The data analysis here is all very speculative and hopeful, and therefore largely invalid.

Of course, the original ~50% number should be in doubt given the evidence you've presented. But what you haven't done is present any sort of compelling case for any particular number. So we certainly shouldn't consider 50% settled, but that the "male pattern of criminality" hypothesis is debunked by this is completely wrong: practically nothing is debunked by this except any very strong claim that we know exactly what is going on.

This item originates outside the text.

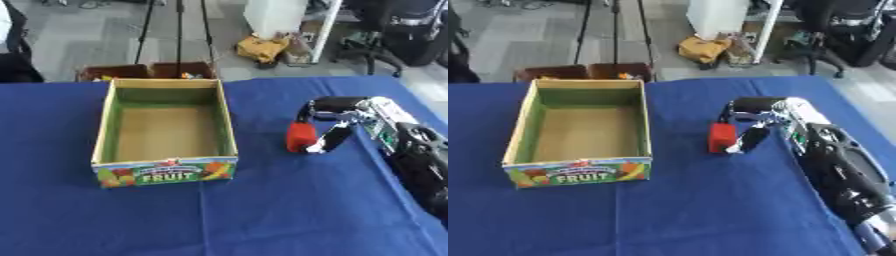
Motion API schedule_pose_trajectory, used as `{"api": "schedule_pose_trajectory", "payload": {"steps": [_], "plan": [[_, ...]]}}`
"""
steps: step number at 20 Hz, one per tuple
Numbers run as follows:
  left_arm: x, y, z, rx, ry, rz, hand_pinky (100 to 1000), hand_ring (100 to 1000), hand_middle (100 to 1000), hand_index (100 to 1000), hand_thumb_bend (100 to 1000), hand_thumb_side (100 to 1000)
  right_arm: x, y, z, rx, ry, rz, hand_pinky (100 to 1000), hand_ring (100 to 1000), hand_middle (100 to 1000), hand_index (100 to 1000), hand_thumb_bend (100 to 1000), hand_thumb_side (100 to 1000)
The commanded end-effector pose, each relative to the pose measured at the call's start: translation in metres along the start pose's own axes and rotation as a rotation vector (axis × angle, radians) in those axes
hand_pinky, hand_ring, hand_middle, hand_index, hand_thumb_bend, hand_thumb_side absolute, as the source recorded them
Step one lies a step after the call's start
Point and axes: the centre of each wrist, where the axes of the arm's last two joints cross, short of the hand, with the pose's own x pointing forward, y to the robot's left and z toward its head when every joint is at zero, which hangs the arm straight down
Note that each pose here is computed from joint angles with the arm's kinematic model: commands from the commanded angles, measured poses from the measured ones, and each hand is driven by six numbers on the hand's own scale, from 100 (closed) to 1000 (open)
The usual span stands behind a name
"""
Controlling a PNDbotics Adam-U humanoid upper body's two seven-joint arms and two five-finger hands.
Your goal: Pick up objects on the table and place them in the box.
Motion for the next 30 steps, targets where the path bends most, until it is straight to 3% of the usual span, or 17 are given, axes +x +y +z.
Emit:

The reason why your analysis is fundamentally unable to provide clarity is that it relies upon assumptions that are likely to be wrong and certainly aren't demonstrated.

A fundamental principle of data analysis is that if your data might be skewed by selection effects, and you're trying to draw a contrast across different conditions, at the very least you need the same skew in different conditions (or you need to have a good estimate of what the selection effect is).

In this case, the task is to compare rates of sex offenses of trans people (maybe just trans women, if we're investigating the "male pattern" claim) to those of non-trans people.

You correctly introduce a serious confound: we don't always know who is trans and who isn't.

But you then do calculations that assume that we know every time when a sex offender is trans, but 90% of the time we don't know for any other type of crime. Obviously if they've had sex reassignment surgery we would know in the sex offender case, but given that under 0.1% of people in the U.K. have undergone sex reassignment surgery, either trans people are just fantastically crime-prone in general (boosting their prevalence 10-fold among those convicted of crime), or the 1%/2% numbers contain among them a huge number of people for whom their status as a trans person wouldn't necessarily be revealed during a sex crime.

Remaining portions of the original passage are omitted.